For Aquinas, faith is a form of knowledge;
for Kierkegaard they're opposed, and the difference
amounts to a different appreciation of the natural
world. Regarding the last, consider Nabokov’s answer:
when asked whether he believed in God, he responded,
I know more than I can express in words,
and the little I can express would not have been expressed,
had I not known more
, leaving the reader to wonder
what else he knew. It may well have something to do
with his experience in the zoological museum,
studying butterflies.
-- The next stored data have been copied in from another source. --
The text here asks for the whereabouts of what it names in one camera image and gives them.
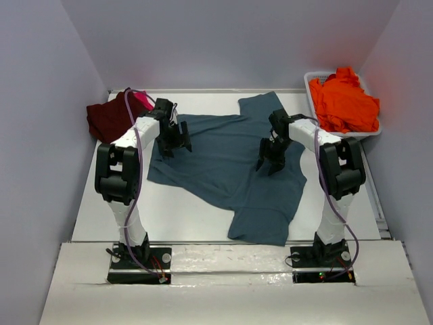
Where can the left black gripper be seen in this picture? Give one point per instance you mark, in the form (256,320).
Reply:
(166,147)

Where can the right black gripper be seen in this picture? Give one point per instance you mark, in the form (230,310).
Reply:
(278,162)

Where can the teal blue t shirt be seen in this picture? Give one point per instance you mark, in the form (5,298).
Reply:
(221,170)

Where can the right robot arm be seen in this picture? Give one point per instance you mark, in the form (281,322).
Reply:
(341,174)

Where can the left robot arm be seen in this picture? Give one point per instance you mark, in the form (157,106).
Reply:
(119,173)

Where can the pink folded t shirt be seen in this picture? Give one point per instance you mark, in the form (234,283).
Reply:
(145,99)

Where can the dark red folded t shirt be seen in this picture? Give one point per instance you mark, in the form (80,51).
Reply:
(109,121)

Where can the orange t shirt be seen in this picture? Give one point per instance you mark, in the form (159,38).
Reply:
(341,104)

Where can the white plastic basket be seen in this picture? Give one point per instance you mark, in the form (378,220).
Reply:
(322,76)

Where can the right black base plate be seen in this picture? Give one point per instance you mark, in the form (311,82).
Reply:
(307,269)

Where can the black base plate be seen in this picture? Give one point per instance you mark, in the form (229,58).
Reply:
(307,269)
(123,269)

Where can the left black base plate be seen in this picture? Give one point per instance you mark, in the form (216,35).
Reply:
(123,269)

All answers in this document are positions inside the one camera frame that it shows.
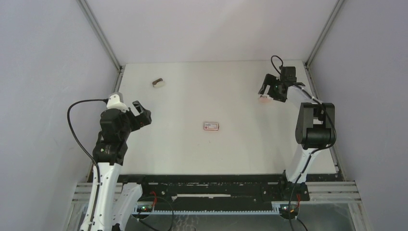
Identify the pink white stapler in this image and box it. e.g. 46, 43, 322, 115
258, 95, 273, 103

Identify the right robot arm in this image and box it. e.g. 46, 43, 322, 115
258, 74, 337, 201

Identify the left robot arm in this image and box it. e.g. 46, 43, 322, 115
80, 101, 152, 231

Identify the red white staple box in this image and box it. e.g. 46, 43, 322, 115
204, 122, 219, 131

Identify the right black camera cable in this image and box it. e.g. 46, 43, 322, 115
270, 55, 284, 76

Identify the black camera cable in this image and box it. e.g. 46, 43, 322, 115
67, 99, 109, 184
270, 55, 284, 76

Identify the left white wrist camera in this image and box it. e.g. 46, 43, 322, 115
106, 92, 130, 113

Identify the left black camera cable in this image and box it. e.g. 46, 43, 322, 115
67, 99, 109, 184

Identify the right aluminium frame post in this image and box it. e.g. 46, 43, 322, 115
305, 0, 346, 69

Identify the aluminium frame post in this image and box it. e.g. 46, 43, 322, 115
77, 0, 122, 73
305, 0, 346, 69

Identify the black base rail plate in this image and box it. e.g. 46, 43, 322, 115
117, 174, 350, 213

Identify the left aluminium frame post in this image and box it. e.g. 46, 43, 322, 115
77, 0, 122, 73

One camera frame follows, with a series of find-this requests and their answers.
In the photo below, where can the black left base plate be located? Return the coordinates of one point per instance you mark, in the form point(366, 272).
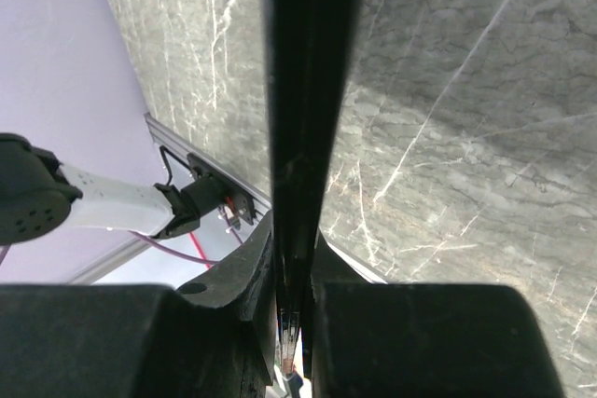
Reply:
point(212, 188)

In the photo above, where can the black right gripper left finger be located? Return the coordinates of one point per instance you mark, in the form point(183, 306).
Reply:
point(212, 337)

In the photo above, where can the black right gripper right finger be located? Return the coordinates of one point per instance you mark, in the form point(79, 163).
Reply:
point(370, 339)

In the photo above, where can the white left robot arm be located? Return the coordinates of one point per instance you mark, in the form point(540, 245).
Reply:
point(39, 194)

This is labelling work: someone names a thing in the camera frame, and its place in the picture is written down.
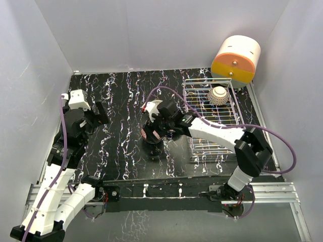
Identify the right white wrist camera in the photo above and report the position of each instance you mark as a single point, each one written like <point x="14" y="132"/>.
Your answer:
<point x="151" y="109"/>

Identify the purple striped bowl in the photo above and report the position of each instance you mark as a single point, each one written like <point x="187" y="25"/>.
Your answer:
<point x="170" y="134"/>

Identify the cream orange yellow drawer cabinet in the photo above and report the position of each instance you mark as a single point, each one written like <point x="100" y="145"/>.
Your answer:
<point x="236" y="59"/>

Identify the white wire dish rack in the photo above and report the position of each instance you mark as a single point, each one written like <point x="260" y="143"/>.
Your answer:
<point x="195" y="94"/>

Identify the red white patterned bowl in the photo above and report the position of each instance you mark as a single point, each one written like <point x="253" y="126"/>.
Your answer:
<point x="146" y="134"/>

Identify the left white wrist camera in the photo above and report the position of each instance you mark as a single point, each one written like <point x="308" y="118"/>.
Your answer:
<point x="76" y="99"/>

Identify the blue patterned white bowl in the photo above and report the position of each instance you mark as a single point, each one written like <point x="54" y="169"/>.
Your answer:
<point x="217" y="96"/>

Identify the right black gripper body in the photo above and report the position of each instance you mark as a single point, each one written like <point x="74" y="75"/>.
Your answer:
<point x="160" y="126"/>

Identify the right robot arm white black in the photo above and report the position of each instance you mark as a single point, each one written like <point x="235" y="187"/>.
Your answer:
<point x="249" y="145"/>

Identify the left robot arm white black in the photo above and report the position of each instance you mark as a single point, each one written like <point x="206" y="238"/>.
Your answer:
<point x="49" y="218"/>

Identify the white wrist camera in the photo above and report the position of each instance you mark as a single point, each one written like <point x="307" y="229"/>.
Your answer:
<point x="76" y="99"/>
<point x="151" y="109"/>

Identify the aluminium frame rail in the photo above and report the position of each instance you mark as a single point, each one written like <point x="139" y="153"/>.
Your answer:
<point x="276" y="215"/>

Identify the white orange patterned bowl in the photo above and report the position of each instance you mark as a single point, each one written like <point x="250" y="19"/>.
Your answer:
<point x="157" y="101"/>

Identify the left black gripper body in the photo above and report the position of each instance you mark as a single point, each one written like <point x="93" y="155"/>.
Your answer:
<point x="92" y="122"/>

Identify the black front mounting bar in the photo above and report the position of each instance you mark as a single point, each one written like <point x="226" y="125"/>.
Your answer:
<point x="163" y="194"/>

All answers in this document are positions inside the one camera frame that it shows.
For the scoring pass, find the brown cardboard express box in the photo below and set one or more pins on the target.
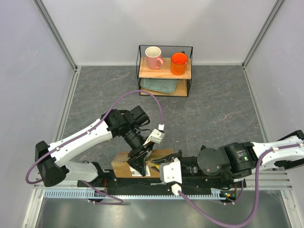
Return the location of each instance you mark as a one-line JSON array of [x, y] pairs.
[[123, 170]]

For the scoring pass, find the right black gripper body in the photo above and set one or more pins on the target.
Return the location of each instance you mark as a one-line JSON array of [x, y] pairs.
[[192, 167]]

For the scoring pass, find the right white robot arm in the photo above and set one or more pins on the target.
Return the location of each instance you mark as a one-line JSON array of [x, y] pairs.
[[222, 167]]

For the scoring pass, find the black wire wooden shelf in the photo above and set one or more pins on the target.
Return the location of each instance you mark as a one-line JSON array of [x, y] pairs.
[[183, 81]]

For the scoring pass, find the slotted cable duct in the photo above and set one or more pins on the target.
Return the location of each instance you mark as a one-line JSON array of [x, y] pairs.
[[91, 194]]

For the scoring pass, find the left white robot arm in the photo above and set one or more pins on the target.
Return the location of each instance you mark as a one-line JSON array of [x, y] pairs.
[[57, 165]]

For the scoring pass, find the teal rectangular plate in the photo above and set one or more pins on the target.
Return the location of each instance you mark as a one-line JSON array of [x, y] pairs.
[[159, 85]]

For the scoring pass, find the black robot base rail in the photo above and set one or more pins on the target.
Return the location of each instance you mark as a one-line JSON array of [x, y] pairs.
[[194, 184]]

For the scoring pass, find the orange glass cup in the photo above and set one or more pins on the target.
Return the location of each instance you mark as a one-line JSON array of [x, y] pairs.
[[179, 63]]

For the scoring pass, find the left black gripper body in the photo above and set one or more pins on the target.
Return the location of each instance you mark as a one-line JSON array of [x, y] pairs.
[[135, 152]]

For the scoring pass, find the pink ceramic mug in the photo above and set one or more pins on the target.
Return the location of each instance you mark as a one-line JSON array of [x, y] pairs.
[[153, 56]]

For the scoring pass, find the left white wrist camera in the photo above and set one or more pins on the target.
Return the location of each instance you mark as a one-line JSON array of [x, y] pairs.
[[156, 136]]
Now imagine the man on a mountain,
running with his net, chasing a nymphet: the realization
of beauty is pinned to our understanding of mortality;
our understanding of mortality to something else besides.

Saturday, July 21, 2007

The Origin of Mythology

Like a dream
left lying in bed,
or the drop of blood
that turned an ocean red,
Jesus healed the blind with mud,
from which he'd made sparrows, it would seem.

Sunday, July 15, 2007

A Fib

The rhythm of this heart,
like rainfall, rapid and random,
is calmed by digitalis,
a drug derived from poisonous plants
with names like Foxglove and Monk’s Hood.
Names less taxing than our medical Latin,
but with the same truth:
one in being, won by word,
whether stepping out of a thimble flower
or fabricated in a pharmaceutical lab.
With a flash of her tail
the fox disappears into a thicket,
tongue of flame for an instant
before the empty rustle of leaves.
The monk pulls back his hood
and vanishes behind columns of stone
and the silence filling a cathedral.
The pharmacist counts out pills
with each finger push.
I leave with the medicine in hand,
the labeled bottle like a burning bush.

Wednesday, June 27, 2007

The Forest at Twilight

Not on the last day
but half way through Holy Week
came the moment

for which I’d been waiting
such a long time. You were there
with the dog (which I hadn’t expected),

and we found ourselves just a little lost
in the midst of a beautiful forest.
There was a slight drizzle

falling through the firs overhead.
The sun was setting
in a sky we couldn’t see.

Dusk came and enveloped
the woods in a silent hush,
as if ash had been dropped

from the trees. The hound,
ever eager, now seems at once
ahead, between, and behind

both you and me amidst the fronds,
a light rain, and the earth underneath,
walking together on the winding path.